_Description of the task_:
In the material below, the lines from the one containing "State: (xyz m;" through the one containing "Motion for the" are to be given again exactly, ends included, and no others.

_Collected data_:
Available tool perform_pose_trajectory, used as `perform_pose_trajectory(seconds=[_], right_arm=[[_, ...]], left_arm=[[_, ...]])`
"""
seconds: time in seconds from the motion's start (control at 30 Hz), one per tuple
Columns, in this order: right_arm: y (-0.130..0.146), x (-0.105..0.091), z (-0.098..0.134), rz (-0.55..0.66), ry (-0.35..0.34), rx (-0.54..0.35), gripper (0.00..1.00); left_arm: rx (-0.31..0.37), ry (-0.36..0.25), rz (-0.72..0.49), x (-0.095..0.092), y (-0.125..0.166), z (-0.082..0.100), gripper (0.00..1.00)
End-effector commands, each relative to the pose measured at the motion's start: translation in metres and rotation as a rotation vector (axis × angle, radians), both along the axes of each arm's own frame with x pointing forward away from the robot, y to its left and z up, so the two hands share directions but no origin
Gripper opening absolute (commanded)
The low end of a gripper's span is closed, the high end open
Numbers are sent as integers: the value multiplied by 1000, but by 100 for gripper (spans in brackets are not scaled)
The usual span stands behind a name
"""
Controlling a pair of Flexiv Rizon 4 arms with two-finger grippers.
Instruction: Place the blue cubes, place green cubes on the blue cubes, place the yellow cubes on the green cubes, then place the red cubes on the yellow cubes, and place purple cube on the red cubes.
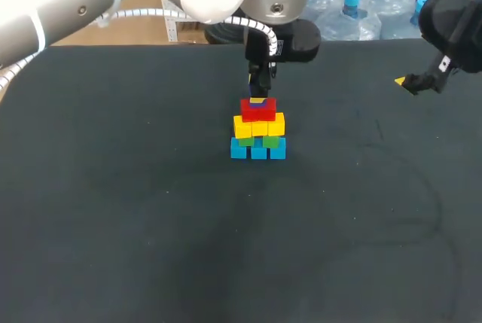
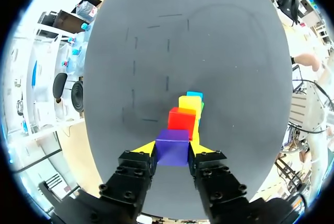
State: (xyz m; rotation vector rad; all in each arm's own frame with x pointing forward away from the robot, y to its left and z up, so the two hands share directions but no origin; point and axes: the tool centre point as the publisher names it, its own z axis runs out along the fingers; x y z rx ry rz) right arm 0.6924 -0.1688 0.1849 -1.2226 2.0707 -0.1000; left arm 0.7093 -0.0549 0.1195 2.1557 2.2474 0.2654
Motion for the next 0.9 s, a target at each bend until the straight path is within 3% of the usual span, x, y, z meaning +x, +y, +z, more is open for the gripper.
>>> perform_pose_trajectory(seconds=[0.03, 0.9], right_arm=[[0, -2, -2, -6, -13, 1, 100], [0, -2, -2, -6, -13, 1, 100]], left_arm=[[5, 3, 0, 1, -1, 1, 0], [2, 8, 7, 0, -1, -1, 0]])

_Result for this exercise_:
State: (xyz m; rotation vector rad; all in each arm's own frame with x pointing forward away from the robot, y to its left and z up, so the two hands share directions but no origin; point and axes: the tool centre point as the publisher names it, its own z axis runs out along the fingers; x y z rx ry rz) right arm 0.6924 -0.1688 0.1849 -1.2226 2.0707 -0.1000; left arm 0.7093 -0.0549 0.1195 2.1557 2.2474 0.2654
Motion for the next 0.9 s, a target at each bend until the straight path is within 3% of the usual span, x, y, z meaning +x, +y, +z, more is open for the gripper.

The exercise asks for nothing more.